Les théories – patiemment expliquées – sont heureusement toujours transcendés par le compagnonnage – au sens propre ou figuré – de phares artistiques comme Monteverdi/Caravage, Beethoven/Goya, Mahler/Klimt, Schoenberg/Kandinsky, Boulez/Klee…
Une nouvelle fraternité entre musique et arts visuels
La quête d’une fusion totale entre les arts – à distinguer d’une collaboration ou d’une conjugaison – devient avec Wagner et les compositeurs du XXéme siècle le vecteur de la modernité. L’œuvre totale appelle une nouvelle sensibilité, celle de la « vision intérieure » pour immerger le spectateur dans de nouveaux espaces. Le compositeur, Pierre Boulez, fou de peintures, envie le peintre Paul Klee et trouve les mots pour décrire cette fusion : « si la structure force l’imagination à entrer dans une nouvelle poétique, alors on est, en effet, en pays fertiles »

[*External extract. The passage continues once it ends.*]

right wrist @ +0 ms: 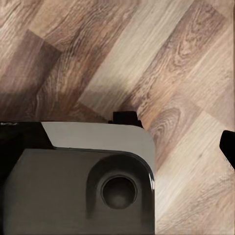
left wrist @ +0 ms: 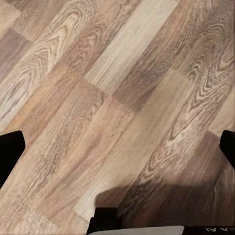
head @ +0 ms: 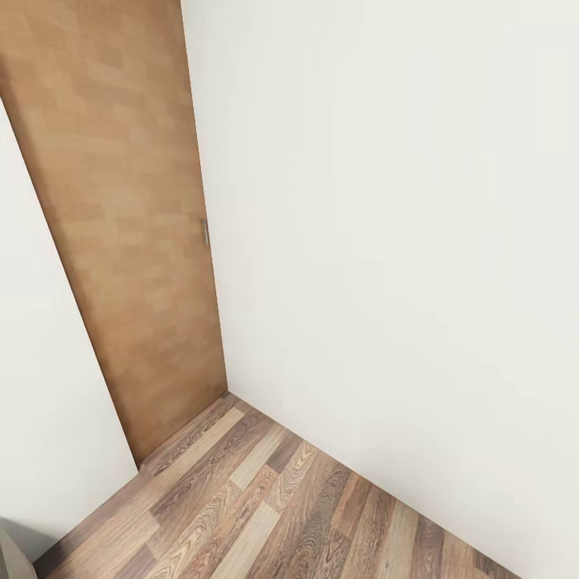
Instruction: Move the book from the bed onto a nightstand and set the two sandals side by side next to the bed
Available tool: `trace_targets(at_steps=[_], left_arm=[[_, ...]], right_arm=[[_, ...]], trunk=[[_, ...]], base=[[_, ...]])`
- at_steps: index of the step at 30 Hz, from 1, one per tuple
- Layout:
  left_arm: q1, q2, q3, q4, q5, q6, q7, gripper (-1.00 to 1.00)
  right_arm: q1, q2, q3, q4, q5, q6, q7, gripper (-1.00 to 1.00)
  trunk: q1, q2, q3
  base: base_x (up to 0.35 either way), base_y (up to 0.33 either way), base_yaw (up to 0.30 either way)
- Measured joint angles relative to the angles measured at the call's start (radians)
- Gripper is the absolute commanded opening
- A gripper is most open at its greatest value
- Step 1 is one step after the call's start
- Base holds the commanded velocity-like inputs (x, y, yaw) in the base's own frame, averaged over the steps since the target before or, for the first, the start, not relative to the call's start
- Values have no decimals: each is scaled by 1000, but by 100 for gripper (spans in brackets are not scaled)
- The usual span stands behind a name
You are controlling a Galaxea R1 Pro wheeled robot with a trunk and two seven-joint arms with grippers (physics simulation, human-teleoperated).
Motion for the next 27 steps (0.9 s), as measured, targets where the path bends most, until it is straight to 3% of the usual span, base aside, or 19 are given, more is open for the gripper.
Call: trace_targets(at_steps=[2, 9, 14, 27], left_arm=[[-6, 0, 0, -20, 1, 10, 0, 100], [-8, 0, 1, -20, 4, 12, 0, 100], [-9, 0, 0, -6, 4, 11, -1, 100], [-8, 0, -1, 9, 4, 9, -1, 100]], right_arm=[[-1, 1, 1, -37, 1, 5, 3, 100], [-1, 4, -1, -41, -1, -110, 7, 100], [-1, 4, -3, -42, -4, -130, 7, 100], [-2, 3, -3, -42, -4, -133, 6, 100]], trunk=[[0, 0, 0], [0, 0, 0], [0, 0, 0], [0, 0, 3]], base=[[0, 0, 0], [0, 0, 0], [0, 0, 15], [0, 0, 255]])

Attendons dés lors, sinon avec patience, au moins avec résignation, qu’un nouvel idéal se lève sur ce monde rajeuni,
pour y enfanter des arts nouveaux dont l’harmonieux parallèle pour encore se dérouler dans les siècles à venir.
Louis Viardot, Ut pictura musica, 1859.
L’aiguillon de la synesthésie harmonique
Son récit ne vise pas que les mélomanes mais tous les curieux qui cherchent à comprendre les dynamiques et les ressorts de la représentation d’une pratique artistique qui ouvre sur des enjeux esthétiques.
La couverture a peine refermée (sans désormais la boite cartonnée qui en alourdissait le prix), invite à poursuivre ce voyage synesthétique ; les correspondances glanées habiteront aussi bien votre oreille et votre regard dans la quête de nouvelles harmonies.